“The Danish Agency for Culture” invited Makers Move to represent “Danish Crafts and Design” during the “World Design Capital 2014” in Cape Town, South Africa.
This ring I had made for me by a jeweller friend of mine. I had an inspiration to make the ring, which had nothing to do with what the ring eventually came to mean to me. My birthday was coming up, and I’d wanted a ring that was masculine. I thought these signet rings that were passed on to males in families were quite beautiful. I tend to have an obsession with ideas of heritage and belonging, so I wanted this ring that would make me feel like I came from a long line of something; my family doesn’t really have that, everything is so erased and short term. I wanted it in rose gold, but ended up with it made from copper. It was a long search for the stone that would go into it, and we found one at the organic market in Johannesburg. Looking at that stone, I realized this ring was not about my birthday, nor belonging, but about a dear friend and teacher in my life, who had died about four months before the ring was made. The stone is called Pietersite, and it is only mined in a place in Namibia. It’s a blue stone that doesn’t have a particular dramatic or enchanting quality, but for a second when I held it in the light, it looked a bit like there was a storm inside it, and that is somehow how I had been feeling about losing that friend. Life can be overwhelming in so many ways, but I do think that sometimes how I’m feeling has something to do with having lost her. It looks to me like a storm seen from a great distance, like looking down at the planet from outside the atmosphere.

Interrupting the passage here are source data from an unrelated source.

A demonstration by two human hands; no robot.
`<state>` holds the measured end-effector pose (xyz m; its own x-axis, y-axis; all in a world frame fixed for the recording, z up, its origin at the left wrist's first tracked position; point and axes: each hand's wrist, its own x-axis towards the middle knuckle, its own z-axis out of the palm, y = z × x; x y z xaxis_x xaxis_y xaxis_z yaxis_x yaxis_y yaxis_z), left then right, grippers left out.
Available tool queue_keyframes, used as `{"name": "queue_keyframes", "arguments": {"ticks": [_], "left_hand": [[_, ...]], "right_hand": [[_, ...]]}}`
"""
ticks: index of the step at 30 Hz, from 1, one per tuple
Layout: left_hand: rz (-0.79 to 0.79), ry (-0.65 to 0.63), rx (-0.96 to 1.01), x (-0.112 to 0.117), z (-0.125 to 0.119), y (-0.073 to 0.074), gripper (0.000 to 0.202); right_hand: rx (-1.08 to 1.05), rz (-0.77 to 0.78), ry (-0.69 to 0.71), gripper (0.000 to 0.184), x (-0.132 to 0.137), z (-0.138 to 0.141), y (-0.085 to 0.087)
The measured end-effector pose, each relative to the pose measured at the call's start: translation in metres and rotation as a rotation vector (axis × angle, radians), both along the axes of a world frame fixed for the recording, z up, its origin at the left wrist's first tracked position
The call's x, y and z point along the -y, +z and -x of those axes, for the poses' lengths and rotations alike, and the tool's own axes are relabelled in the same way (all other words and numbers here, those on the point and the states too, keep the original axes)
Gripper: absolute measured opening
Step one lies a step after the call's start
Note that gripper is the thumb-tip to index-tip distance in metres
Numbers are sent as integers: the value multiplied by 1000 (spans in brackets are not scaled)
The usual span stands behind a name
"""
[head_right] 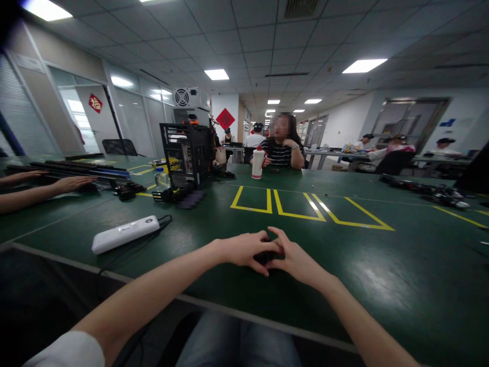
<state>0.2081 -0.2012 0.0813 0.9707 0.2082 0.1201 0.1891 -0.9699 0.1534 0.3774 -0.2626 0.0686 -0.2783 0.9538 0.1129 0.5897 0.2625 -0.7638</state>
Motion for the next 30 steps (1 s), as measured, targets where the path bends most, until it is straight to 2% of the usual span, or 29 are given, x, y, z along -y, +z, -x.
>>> {"name": "queue_keyframes", "arguments": {"ticks": [4, 7, 9, 12, 14, 15, 18, 21, 23, 25, 28, 30], "left_hand": [[-67, 26, -8, 21, 1, -4, 53], [-85, 86, 13, 47, 8, -4, 53], [-70, 93, 34, 73, 23, -1, 50], [106, 155, 46, 114, 60, 2, 44], [244, 335, 75, 131, 91, 1, 38], [266, 481, 142, 134, 109, 0, 37], [153, 842, 323, 118, 162, -11, 28], [-38, 1093, 390, 80, 208, -27, 33], [-107, 1146, 382, 55, 229, -37, 36], [-142, 1161, 357, 39, 239, -44, 37], [-217, 1252, 233, 32, 242, -48, 34], [-199, 1268, 149, 32, 242, -47, 34]], "right_hand": [[-174, 106, 58, 74, 19, 4, -5], [-192, 112, 46, 76, 37, 11, -6], [-159, 100, 49, 80, 53, 15, -6], [-106, 3, -13, 75, 80, 10, -8], [-69, -71, -119, 65, 95, 0, -11], [-44, -96, -173, 60, 101, -7, -14], [1, -128, -309, 49, 110, -30, -21], [14, -151, -414, 43, 108, -49, -27], [24, -145, -460, 40, 101, -57, -31], [29, -135, -501, 37, 95, -60, -35], [54, -157, -522, 35, 88, -59, -39], [82, -187, -515, 33, 86, -56, -41]]}}
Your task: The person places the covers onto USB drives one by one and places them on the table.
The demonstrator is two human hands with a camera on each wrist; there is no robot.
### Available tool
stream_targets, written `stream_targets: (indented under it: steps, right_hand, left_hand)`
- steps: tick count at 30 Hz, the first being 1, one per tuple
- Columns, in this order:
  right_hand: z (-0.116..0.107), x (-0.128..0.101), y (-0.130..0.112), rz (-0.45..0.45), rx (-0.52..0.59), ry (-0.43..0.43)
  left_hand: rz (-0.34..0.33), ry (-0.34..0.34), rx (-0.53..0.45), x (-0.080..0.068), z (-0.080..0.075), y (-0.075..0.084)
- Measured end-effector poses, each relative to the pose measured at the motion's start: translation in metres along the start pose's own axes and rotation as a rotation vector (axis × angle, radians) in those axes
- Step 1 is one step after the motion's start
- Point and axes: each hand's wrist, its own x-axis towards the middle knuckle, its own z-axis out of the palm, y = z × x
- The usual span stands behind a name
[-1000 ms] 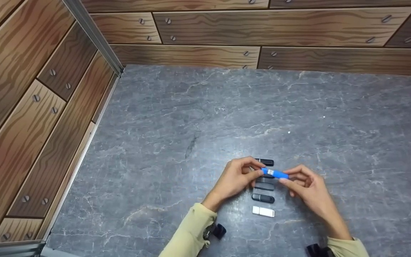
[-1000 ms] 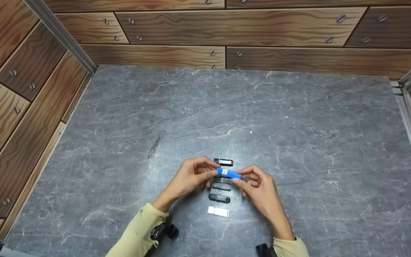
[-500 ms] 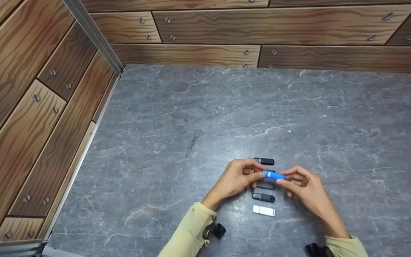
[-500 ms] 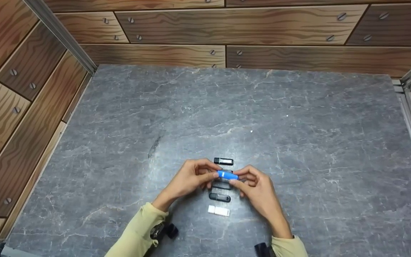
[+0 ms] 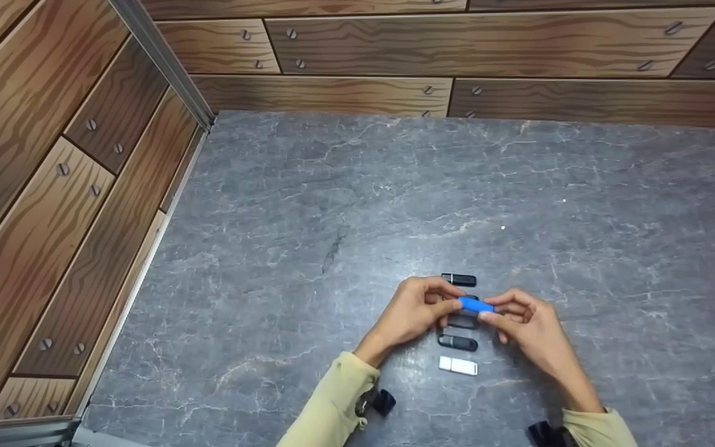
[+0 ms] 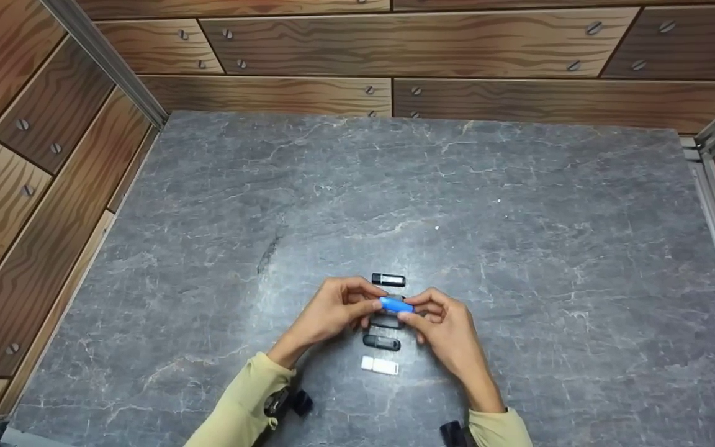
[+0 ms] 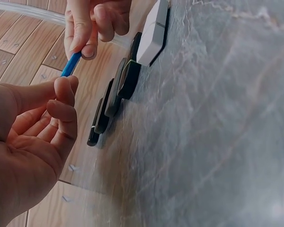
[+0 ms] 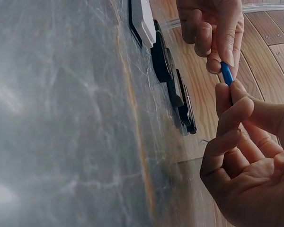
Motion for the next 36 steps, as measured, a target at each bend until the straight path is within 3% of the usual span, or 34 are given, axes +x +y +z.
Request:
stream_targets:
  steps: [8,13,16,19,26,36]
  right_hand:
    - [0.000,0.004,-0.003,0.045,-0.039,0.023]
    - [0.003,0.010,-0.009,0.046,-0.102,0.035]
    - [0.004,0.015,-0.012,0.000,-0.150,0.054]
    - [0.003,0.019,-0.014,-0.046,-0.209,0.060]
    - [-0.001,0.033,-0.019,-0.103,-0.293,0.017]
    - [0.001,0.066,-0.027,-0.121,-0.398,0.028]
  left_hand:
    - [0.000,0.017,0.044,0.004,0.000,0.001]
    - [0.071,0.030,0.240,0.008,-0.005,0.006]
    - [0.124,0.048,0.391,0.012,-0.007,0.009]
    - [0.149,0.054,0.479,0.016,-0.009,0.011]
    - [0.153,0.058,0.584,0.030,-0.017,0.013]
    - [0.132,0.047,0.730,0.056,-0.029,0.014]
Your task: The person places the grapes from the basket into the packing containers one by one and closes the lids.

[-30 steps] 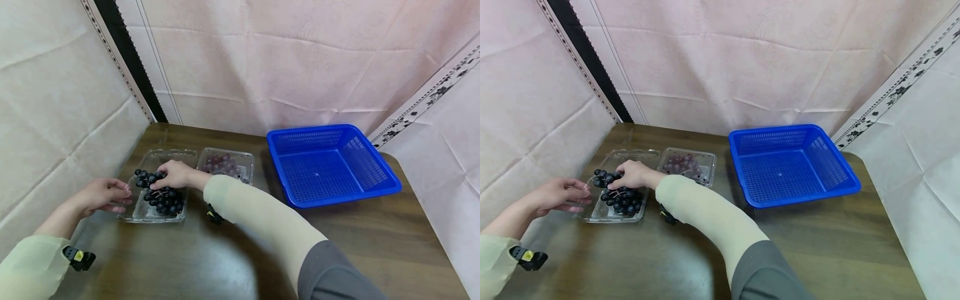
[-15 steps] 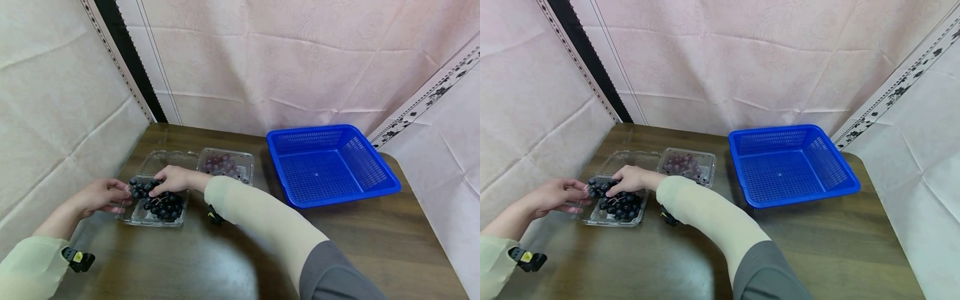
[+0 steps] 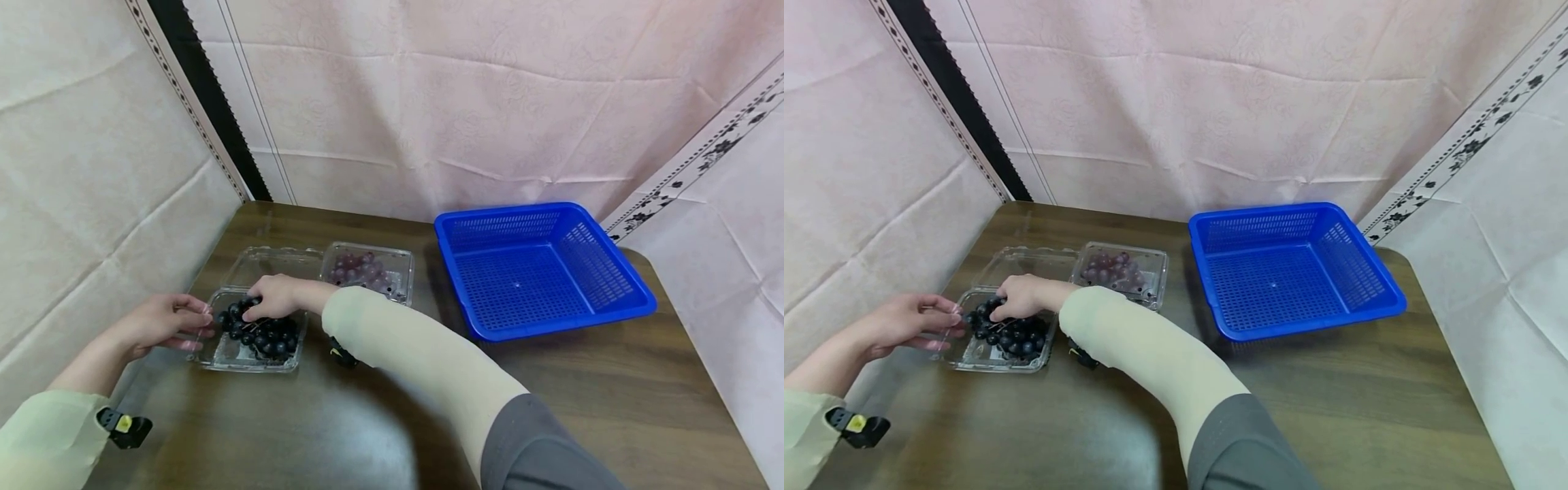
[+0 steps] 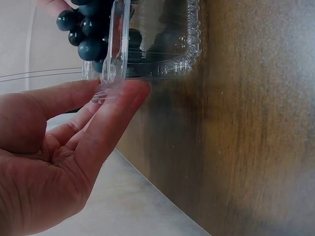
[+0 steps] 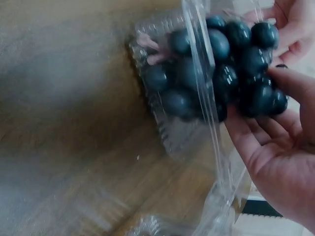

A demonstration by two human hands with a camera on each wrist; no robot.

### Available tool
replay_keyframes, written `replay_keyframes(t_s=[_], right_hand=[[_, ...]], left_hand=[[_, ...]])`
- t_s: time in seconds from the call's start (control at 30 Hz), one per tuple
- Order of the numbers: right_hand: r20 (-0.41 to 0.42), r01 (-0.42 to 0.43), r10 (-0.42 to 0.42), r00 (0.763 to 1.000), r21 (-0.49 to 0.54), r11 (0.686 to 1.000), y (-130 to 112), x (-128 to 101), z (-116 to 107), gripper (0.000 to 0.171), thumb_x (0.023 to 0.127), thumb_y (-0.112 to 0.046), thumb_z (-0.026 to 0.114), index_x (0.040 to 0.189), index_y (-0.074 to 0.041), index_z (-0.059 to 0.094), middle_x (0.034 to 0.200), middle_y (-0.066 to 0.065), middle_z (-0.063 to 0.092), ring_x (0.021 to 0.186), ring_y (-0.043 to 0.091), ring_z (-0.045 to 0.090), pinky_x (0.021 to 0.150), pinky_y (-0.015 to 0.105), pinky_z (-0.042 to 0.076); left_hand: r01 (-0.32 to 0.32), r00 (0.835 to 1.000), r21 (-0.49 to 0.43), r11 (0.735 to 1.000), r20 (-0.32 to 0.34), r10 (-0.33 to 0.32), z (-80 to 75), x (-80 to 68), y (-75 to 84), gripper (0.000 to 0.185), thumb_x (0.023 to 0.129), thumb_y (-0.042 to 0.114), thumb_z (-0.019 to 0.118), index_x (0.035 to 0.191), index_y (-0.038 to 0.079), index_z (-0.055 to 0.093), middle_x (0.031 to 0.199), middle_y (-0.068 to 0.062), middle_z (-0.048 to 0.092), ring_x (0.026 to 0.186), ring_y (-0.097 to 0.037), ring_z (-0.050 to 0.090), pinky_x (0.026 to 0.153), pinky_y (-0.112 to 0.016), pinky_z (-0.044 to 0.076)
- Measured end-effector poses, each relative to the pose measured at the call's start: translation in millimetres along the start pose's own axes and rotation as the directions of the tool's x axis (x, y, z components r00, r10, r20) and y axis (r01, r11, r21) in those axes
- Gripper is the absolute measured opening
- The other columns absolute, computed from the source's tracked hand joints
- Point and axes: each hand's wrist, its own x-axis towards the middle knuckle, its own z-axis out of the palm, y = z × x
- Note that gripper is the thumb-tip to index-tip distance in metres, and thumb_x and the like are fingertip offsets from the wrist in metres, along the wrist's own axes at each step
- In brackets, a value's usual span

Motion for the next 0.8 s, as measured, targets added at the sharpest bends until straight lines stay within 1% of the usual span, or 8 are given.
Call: replay_keyframes(t_s=[0.1, 0.13, 0.2, 0.33, 0.4, 0.53, 0.7, 0.8], right_hand=[[-0.035, -0.053, 0.052, 0.998, -0.05, 0.997, -3.7, 2.4, 4.3, 0.057, 0.111, -0.043, 0.057, 0.159, -0.012, 0.051, 0.159, 0.0, 0.055, 0.145, 0.012, 0.049, 0.112, 0.012, 0.04], [-0.048, -0.066, 0.064, 0.997, -0.048, 0.997, -4.3, 2.4, 5.5, 0.06, 0.111, -0.044, 0.056, 0.162, -0.013, 0.048, 0.162, -0.001, 0.051, 0.148, 0.012, 0.046, 0.116, 0.013, 0.038], [-0.077, -0.07, 0.067, 0.995, -0.033, 0.997, -4.8, 1.2, 7.1, 0.061, 0.111, -0.045, 0.056, 0.162, -0.013, 0.047, 0.163, -0.002, 0.05, 0.15, 0.011, 0.044, 0.119, 0.015, 0.036], [-0.131, -0.019, 0.016, 0.991, -0.021, 1.0, -4.7, -5.8, 6.6, 0.058, 0.11, -0.043, 0.059, 0.158, -0.013, 0.052, 0.156, 0.0, 0.059, 0.142, 0.01, 0.053, 0.115, 0.015, 0.042], [-0.157, 0.014, -0.02, 0.987, -0.041, 0.999, -5.0, -10.5, 6.2, 0.056, 0.109, -0.042, 0.061, 0.156, -0.012, 0.054, 0.152, 0.0, 0.062, 0.137, 0.008, 0.057, 0.111, 0.013, 0.044], [-0.189, 0.064, -0.081, 0.979, -0.095, 0.993, -6.8, -18.0, 5.2, 0.052, 0.108, -0.037, 0.066, 0.153, -0.011, 0.058, 0.149, 0.0, 0.065, 0.132, 0.008, 0.061, 0.109, 0.012, 0.045], [-0.169, 0.1, -0.107, 0.98, -0.047, 0.994, -7.4, -19.5, 9.0, 0.047, 0.107, -0.033, 0.068, 0.149, -0.012, 0.062, 0.137, 0.002, 0.072, 0.122, 0.005, 0.067, 0.102, 0.008, 0.047], [-0.139, 0.119, -0.122, 0.983, -0.027, 0.992, -6.4, -18.9, 14.0, 0.048, 0.107, -0.032, 0.068, 0.15, -0.013, 0.061, 0.131, 0.001, 0.075, 0.118, 0.005, 0.068, 0.098, 0.007, 0.047]], left_hand=[[0.002, 1.0, -0.006, 1.0, -0.008, -0.002, 0.2, -0.1, -0.2, 0.031, 0.109, 0.006, 0.058, 0.128, -0.017, 0.052, 0.111, -0.014, 0.077, 0.096, -0.017, 0.076, 0.081, -0.043, 0.069], [0.002, 1.0, -0.006, 1.0, -0.009, -0.002, 0.1, -0.1, -0.4, 0.031, 0.109, 0.006, 0.059, 0.129, -0.017, 0.052, 0.111, -0.013, 0.077, 0.096, -0.017, 0.076, 0.081, -0.043, 0.069], [0.003, 1.0, -0.006, 1.0, -0.011, -0.003, -0.2, -0.3, -0.5, 0.031, 0.109, 0.006, 0.059, 0.129, -0.017, 0.052, 0.111, -0.013, 0.077, 0.096, -0.017, 0.076, 0.082, -0.043, 0.069], [0.001, 1.0, -0.008, 1.0, -0.016, -0.001, -0.3, 0.1, -1.3, 0.032, 0.109, 0.006, 0.06, 0.129, -0.017, 0.051, 0.109, -0.011, 0.077, 0.096, -0.017, 0.076, 0.082, -0.043, 0.069], [0.001, 1.0, -0.008, 1.0, -0.017, -0.001, -0.2, 0.5, -1.8, 0.033, 0.108, 0.006, 0.06, 0.129, -0.018, 0.051, 0.108, -0.01, 0.076, 0.096, -0.017, 0.076, 0.082, -0.043, 0.069], [0.0, 1.0, 0.001, 1.0, -0.011, 0.0, -1.5, 0.5, -0.3, 0.034, 0.109, 0.007, 0.059, 0.131, -0.018, 0.05, 0.107, -0.009, 0.075, 0.097, -0.018, 0.075, 0.082, -0.042, 0.069], [0.006, 1.0, 0.001, 1.0, -0.007, -0.006, -2.0, 0.0, 2.3, 0.034, 0.11, 0.007, 0.057, 0.132, -0.018, 0.05, 0.106, -0.01, 0.074, 0.096, -0.018, 0.075, 0.081, -0.041, 0.069], [0.002, 1.0, 0.005, 1.0, -0.004, -0.002, -1.4, 0.1, 1.7, 0.033, 0.11, 0.006, 0.056, 0.131, -0.019, 0.05, 0.103, -0.009, 0.073, 0.095, -0.017, 0.074, 0.081, -0.041, 0.069]])
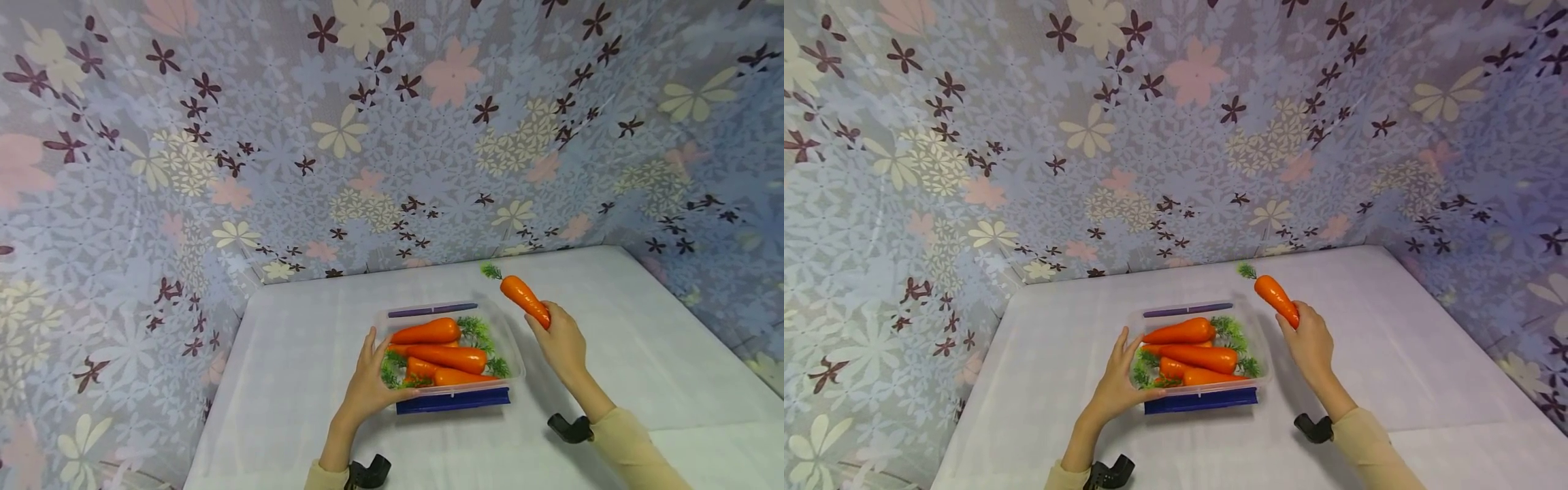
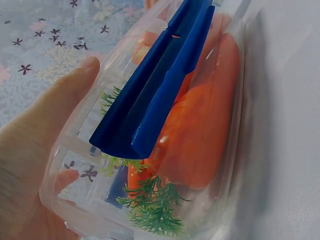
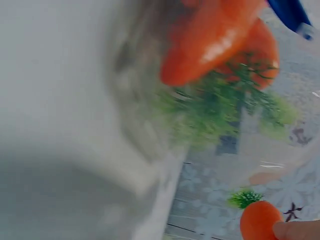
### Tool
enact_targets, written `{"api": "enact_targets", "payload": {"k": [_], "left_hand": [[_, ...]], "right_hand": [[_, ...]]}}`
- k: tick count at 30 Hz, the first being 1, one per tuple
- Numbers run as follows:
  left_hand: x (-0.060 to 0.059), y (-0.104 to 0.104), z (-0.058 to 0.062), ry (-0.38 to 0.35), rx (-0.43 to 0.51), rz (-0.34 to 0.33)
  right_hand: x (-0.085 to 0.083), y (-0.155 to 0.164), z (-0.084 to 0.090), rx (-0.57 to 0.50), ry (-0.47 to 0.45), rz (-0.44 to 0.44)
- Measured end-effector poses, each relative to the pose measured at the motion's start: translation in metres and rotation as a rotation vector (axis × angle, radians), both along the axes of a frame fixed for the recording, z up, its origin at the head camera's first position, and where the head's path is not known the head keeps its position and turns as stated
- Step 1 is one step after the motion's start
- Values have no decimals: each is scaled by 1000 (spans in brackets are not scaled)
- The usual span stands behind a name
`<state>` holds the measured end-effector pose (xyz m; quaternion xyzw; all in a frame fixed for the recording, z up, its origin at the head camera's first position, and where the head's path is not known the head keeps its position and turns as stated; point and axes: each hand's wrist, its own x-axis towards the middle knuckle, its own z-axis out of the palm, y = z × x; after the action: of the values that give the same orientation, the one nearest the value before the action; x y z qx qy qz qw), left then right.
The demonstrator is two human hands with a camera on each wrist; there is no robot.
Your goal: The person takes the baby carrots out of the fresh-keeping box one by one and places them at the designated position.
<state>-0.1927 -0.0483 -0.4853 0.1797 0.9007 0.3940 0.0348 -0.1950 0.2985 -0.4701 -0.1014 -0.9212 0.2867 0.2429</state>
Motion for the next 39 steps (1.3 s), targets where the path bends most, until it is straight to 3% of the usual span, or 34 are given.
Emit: {"api": "enact_targets", "payload": {"k": [8,14,28,39], "left_hand": [[-1,0,-6,-4,10,-1],[0,0,-4,-6,19,-3],[-2,0,1,3,3,-4],[-4,0,-1,-2,10,-6]], "right_hand": [[4,3,-25,54,-76,57],[8,2,-36,34,-146,87],[9,-3,-42,26,-334,99],[8,1,-42,98,-383,95]]}}
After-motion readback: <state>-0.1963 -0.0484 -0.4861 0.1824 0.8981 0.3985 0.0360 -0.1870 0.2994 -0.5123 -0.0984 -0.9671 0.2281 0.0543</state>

I met that friend at university; she was a drama teacher and an extraordinary playwright, who had a deep intuitive sense of the undercurrent that drives things. She had a way of seeing things with extra-sensory perception, she was uncanny, but also bright and fragile. We shared a love for Japanese aesthetics, and performance art – a love for the exacting cruelty, and the beauty within it, and a striving for artistic expression that has to happen no matter the sacrifice one has to make for it. That’s very much how I lived my life artistically when she was alive. The first time we met was during an improvisation class I took, that happened on the staircase. She was passing by, and she just engaged with me in a delightful way. And so the friendship unfolded, and for many years she was a confidante of mine. Then she was diagnosed with leukaemia. She was admitted to a hospital but refused to stay there. She refused to be subjected to such buffoonery and a waste of medicine. She was home and those visits before the time she passed away were very strange to me. I always thought of her as eternal, not physical, even though I knew her in the physical world. When I realized she might die, I didn’t feel particularly emotional. I thought it would be good to try and cure her, but I thought that if she died our connection would remain eternal, even in her absence, she will still be present and livid.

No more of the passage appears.